:: Data shown ::

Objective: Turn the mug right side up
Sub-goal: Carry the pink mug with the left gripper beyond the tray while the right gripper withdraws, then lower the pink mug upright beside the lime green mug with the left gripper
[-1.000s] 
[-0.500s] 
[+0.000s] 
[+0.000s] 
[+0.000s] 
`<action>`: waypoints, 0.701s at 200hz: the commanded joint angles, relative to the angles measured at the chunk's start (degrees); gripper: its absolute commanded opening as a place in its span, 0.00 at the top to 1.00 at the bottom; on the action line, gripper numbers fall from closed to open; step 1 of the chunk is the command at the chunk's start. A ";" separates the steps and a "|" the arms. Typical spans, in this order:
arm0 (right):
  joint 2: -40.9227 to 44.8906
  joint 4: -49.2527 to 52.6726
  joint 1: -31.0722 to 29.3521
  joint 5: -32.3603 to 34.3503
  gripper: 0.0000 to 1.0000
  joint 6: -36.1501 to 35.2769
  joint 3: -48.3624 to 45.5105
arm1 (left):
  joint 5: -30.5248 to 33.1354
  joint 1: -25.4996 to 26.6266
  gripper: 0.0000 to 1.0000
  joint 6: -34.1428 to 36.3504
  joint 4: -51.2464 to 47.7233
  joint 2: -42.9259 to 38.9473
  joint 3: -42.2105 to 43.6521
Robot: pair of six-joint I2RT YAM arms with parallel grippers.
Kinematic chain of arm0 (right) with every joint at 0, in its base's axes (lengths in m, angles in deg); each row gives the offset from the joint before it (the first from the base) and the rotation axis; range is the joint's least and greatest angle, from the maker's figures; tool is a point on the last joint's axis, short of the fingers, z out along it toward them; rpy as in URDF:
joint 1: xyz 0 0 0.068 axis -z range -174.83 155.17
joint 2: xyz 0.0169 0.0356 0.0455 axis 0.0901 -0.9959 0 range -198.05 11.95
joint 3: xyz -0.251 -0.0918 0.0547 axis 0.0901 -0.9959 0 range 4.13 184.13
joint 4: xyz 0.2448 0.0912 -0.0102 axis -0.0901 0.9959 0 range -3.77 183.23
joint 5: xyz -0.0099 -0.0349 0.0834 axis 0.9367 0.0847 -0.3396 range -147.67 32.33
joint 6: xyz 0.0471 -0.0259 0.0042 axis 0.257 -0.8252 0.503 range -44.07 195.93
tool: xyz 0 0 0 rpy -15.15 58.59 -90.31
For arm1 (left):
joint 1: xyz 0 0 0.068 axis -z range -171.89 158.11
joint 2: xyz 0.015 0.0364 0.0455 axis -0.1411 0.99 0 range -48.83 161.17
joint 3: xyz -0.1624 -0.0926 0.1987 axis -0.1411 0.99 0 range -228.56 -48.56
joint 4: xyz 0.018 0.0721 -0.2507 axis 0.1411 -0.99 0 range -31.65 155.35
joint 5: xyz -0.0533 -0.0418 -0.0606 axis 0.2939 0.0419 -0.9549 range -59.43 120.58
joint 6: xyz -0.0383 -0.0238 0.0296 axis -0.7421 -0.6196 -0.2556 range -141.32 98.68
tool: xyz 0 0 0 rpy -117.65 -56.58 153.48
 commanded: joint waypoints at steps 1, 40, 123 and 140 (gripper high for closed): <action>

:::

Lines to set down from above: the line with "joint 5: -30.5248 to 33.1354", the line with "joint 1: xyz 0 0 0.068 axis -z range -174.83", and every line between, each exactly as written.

  joint 5: -30.5248 to 33.1354
  joint 1: -25.4996 to 26.6266
  gripper: 0.0000 to 1.0000
  joint 6: -34.1428 to 36.3504
  joint 4: -51.2464 to 47.7233
  joint 2: -42.9259 to 38.9473
  joint 3: -42.2105 to 43.6521
Robot: pair of six-joint I2RT YAM arms with parallel grippers.
Kinematic chain of arm0 (right) with every joint at 0, in its base's axes (lengths in m, angles in deg); each row gives the offset from the joint before it (the first from the base) and the rotation axis; range is the joint's least and greatest angle, from the maker's figures; tool is a point on the last joint's axis, short of the fingers, z out along it toward them; rpy as in URDF:
joint 1: xyz 0 0 0.068 axis -z range -174.83 155.17

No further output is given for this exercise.